WHAT THE EXERCISE ASKS:
Please reproduce the lines of the records below from the one holding "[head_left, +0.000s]" through the one holding "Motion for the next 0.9", inclusive, skipping all pictures.

Stored data entries

*** Block opens ***

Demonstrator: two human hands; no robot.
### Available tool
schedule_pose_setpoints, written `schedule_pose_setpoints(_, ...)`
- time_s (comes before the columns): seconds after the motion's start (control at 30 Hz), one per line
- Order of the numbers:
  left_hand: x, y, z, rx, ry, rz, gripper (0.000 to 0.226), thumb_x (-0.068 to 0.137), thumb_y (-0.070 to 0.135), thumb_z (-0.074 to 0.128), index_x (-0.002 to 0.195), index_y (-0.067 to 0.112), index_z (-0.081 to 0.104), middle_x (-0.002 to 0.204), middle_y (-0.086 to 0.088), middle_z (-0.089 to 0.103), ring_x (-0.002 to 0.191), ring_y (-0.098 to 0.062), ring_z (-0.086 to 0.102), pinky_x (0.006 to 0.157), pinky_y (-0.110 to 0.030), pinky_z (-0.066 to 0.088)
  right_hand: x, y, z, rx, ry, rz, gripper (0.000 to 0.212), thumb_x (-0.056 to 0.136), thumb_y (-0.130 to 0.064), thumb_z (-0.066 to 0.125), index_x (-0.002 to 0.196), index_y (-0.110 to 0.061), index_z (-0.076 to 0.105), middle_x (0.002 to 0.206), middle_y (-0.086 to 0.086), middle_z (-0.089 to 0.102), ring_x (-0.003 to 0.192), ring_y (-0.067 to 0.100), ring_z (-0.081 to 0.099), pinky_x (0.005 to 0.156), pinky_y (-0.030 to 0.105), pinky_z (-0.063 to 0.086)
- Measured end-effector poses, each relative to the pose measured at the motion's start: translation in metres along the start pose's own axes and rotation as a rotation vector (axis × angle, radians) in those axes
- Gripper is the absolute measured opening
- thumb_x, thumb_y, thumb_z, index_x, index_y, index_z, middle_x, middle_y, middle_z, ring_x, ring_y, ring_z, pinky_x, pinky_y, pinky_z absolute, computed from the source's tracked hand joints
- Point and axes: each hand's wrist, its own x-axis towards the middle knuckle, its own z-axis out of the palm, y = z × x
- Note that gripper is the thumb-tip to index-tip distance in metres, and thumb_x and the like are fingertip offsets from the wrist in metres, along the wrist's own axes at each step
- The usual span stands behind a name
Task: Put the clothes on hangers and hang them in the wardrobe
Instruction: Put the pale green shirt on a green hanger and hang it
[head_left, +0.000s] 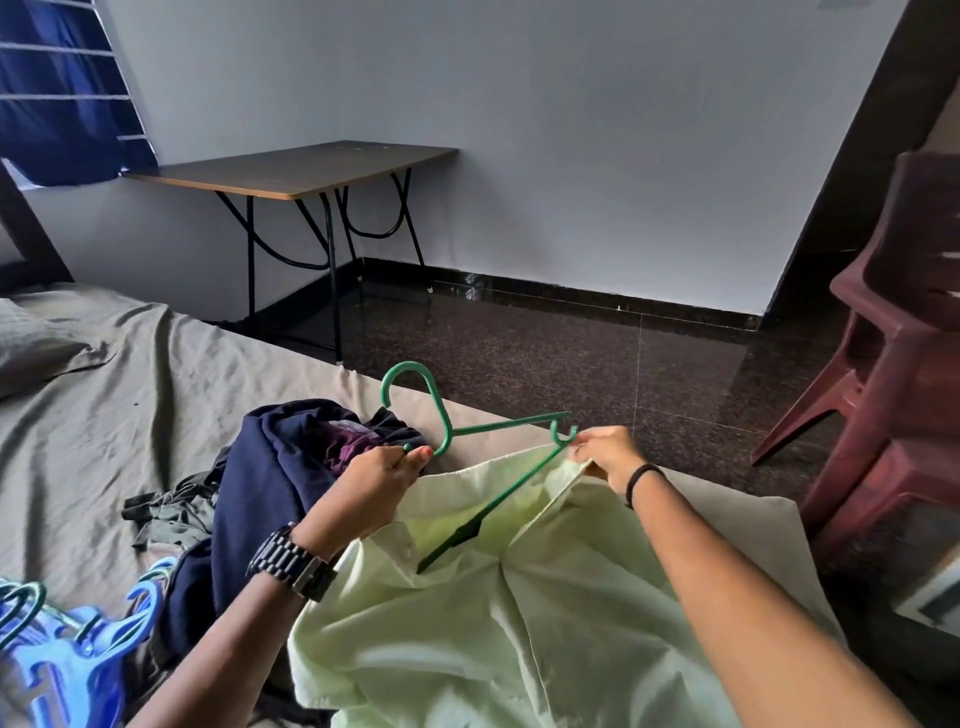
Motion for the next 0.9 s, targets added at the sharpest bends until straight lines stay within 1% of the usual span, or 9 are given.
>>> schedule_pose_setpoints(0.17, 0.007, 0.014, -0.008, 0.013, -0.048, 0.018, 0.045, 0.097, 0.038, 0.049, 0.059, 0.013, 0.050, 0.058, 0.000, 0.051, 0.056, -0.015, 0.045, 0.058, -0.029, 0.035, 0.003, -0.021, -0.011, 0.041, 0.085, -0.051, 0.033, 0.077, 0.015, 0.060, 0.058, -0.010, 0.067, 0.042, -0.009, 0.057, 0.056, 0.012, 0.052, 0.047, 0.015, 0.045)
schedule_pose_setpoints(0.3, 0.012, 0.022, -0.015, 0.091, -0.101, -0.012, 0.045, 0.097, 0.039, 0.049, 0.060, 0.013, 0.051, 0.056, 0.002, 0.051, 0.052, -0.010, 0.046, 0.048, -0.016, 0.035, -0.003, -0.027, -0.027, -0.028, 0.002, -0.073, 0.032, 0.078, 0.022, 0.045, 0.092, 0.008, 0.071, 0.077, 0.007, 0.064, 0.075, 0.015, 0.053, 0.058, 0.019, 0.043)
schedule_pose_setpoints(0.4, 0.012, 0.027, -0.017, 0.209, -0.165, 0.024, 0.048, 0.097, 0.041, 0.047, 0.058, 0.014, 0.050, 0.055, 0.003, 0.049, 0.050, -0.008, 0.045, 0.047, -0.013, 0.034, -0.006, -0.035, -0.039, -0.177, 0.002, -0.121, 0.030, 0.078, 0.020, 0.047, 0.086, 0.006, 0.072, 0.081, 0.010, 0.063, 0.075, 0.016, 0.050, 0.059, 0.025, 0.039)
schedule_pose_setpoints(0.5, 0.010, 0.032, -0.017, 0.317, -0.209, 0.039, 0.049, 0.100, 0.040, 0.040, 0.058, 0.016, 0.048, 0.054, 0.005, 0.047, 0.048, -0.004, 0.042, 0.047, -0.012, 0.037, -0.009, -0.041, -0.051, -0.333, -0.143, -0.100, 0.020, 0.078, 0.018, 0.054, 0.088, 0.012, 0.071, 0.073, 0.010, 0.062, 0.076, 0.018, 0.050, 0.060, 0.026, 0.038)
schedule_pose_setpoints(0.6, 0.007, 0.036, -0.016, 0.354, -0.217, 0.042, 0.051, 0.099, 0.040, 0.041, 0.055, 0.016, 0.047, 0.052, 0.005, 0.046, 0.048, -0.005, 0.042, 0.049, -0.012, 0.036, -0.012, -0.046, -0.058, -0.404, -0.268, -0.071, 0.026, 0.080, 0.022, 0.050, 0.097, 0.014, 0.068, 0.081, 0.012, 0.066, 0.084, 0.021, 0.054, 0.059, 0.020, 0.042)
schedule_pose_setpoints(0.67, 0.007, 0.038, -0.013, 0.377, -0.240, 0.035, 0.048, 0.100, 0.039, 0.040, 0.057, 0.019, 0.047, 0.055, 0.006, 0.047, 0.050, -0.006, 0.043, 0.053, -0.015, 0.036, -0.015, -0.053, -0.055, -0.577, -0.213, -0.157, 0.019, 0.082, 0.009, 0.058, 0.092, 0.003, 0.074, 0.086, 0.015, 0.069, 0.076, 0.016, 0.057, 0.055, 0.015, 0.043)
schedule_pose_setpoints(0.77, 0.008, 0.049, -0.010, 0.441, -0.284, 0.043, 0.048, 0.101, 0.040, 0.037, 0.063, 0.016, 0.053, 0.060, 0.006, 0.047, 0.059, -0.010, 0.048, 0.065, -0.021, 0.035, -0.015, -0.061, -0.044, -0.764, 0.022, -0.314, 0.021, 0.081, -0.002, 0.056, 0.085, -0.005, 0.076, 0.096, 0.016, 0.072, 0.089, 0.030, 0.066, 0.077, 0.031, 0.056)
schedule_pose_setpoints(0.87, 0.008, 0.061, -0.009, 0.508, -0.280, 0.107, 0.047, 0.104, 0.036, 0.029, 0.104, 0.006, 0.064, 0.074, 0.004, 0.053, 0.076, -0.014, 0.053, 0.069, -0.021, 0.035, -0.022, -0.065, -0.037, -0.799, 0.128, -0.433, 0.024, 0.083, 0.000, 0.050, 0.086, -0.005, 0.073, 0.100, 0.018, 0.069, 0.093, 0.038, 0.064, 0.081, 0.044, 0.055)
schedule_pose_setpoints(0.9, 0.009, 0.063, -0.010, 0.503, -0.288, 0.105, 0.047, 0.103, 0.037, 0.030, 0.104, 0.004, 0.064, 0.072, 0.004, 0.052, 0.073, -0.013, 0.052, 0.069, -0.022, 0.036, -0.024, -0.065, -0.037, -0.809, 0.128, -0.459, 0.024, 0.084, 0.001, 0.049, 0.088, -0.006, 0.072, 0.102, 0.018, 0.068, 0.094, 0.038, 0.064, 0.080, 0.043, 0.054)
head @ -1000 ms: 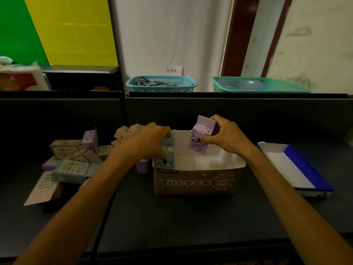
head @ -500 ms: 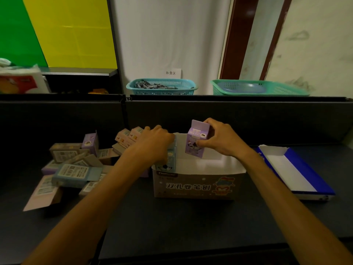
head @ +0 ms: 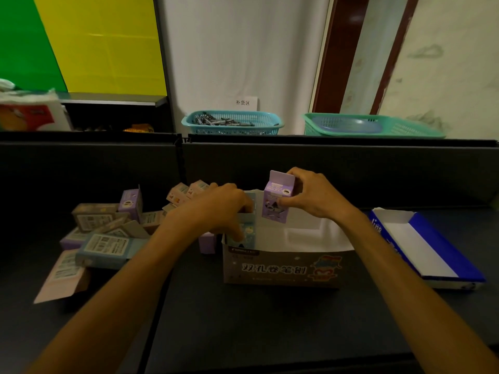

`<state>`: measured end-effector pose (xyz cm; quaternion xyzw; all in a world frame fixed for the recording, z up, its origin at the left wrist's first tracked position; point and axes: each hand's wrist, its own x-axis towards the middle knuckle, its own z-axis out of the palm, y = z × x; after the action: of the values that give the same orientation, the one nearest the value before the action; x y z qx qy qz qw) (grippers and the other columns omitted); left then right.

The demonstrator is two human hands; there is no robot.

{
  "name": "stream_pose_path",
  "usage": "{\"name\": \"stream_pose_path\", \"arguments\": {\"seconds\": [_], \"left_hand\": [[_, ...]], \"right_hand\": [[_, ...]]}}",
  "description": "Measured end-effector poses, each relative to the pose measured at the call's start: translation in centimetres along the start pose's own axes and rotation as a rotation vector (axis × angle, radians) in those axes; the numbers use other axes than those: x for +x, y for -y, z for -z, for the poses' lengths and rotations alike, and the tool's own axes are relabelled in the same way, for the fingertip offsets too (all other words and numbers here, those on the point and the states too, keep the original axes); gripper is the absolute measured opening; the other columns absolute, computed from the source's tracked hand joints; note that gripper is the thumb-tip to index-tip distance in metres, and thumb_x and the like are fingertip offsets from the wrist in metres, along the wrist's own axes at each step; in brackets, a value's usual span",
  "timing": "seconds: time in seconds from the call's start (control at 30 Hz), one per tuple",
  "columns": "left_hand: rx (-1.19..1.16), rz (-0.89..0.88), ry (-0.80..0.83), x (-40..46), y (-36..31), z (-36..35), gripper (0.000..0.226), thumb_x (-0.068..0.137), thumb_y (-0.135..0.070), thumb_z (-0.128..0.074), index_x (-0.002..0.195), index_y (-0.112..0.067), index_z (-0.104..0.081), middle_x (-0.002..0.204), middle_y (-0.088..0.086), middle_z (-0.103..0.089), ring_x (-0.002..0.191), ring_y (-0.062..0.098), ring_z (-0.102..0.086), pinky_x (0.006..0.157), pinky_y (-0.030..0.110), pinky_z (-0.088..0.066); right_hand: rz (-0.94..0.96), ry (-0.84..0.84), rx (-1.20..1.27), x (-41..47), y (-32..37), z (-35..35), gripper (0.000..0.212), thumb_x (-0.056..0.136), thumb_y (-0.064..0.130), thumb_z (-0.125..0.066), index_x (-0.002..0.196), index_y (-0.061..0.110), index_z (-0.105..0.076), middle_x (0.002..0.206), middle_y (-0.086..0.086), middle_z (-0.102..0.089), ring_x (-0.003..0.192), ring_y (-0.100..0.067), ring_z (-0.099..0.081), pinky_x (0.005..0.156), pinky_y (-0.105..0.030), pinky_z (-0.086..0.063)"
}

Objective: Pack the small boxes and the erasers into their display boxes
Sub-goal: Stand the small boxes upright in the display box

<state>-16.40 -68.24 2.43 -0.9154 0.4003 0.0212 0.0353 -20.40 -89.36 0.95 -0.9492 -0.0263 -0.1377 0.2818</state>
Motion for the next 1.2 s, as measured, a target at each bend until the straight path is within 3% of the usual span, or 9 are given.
{"name": "stream_pose_path", "arguments": {"seconds": [0.13,0.33,0.57,0.7,0.87,1.2], "left_hand": [[0.07,-0.001,-0.01,0.2,0.2,-0.3,0.048,0.077,-0.044,-0.069,0.12,-0.031,-0.052,0.118,-0.003,-0.052,0.11,0.016,-0.041,0.091,0.038,-0.029],[0.159,0.038,-0.01,0.6,-0.6,-0.4,0.05,0.081,-0.039,-0.067,0.126,-0.029,-0.048,0.129,0.004,-0.043,0.119,0.023,-0.038,0.1,0.042,-0.029],[-0.005,-0.002,-0.158,0.1,0.0,-0.2,0.05,0.081,-0.043,-0.066,0.126,-0.029,-0.048,0.126,-0.003,-0.047,0.117,0.017,-0.039,0.093,0.036,-0.034],[-0.078,0.067,-0.263,-1.1,1.8,1.3,0.057,0.083,-0.044,-0.063,0.133,-0.03,-0.041,0.137,-0.004,-0.042,0.127,0.017,-0.033,0.1,0.039,-0.034],[0.044,0.19,-0.221,-2.0,4.2,1.1,0.068,0.083,-0.044,-0.063,0.141,-0.029,-0.032,0.141,-0.001,-0.038,0.129,0.021,-0.032,0.103,0.041,-0.032],[-0.011,0.197,-0.209,-1.5,5.9,-1.5,0.08,0.079,-0.045,-0.067,0.145,-0.029,-0.023,0.144,-0.001,-0.035,0.131,0.021,-0.032,0.105,0.044,-0.032]], "right_hand": [[-0.007,-0.005,-0.004,0.0,-0.3,-0.1,0.043,0.077,0.021,-0.077,0.113,0.015,-0.054,0.112,-0.006,-0.063,0.097,-0.016,-0.061,0.081,-0.028,-0.053],[-0.018,-0.001,0.006,0.1,-0.2,-0.3,0.044,0.077,0.022,-0.078,0.113,0.016,-0.053,0.113,-0.006,-0.063,0.098,-0.016,-0.061,0.081,-0.028,-0.053],[-0.021,0.0,-0.007,0.0,-0.3,-0.4,0.044,0.076,0.021,-0.078,0.113,0.017,-0.054,0.112,-0.005,-0.063,0.097,-0.016,-0.061,0.081,-0.029,-0.054],[-0.018,0.009,-0.045,0.5,-0.1,-0.6,0.047,0.073,0.021,-0.08,0.113,0.017,-0.056,0.111,-0.005,-0.064,0.096,-0.017,-0.062,0.084,-0.036,-0.055],[-0.035,0.05,-0.162,1.6,0.4,-1.7,0.051,0.071,0.023,-0.082,0.112,0.019,-0.053,0.112,-0.008,-0.062,0.097,-0.023,-0.061,0.083,-0.042,-0.055],[-0.038,0.056,-0.321,2.4,0.2,-3.6,0.055,0.072,0.026,-0.081,0.118,0.021,-0.05,0.116,-0.004,-0.053,0.102,-0.022,-0.055,0.085,-0.038,-0.051]]}}
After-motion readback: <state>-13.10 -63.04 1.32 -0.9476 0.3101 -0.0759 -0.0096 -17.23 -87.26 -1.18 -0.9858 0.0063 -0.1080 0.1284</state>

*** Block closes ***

PROBLEM SOLUTION:
[head_left, +0.000s] 
Motion for the next 0.9 s, targets added at the sharpest bends until straight lines stay within 1% of the usual span, or 9 are given.

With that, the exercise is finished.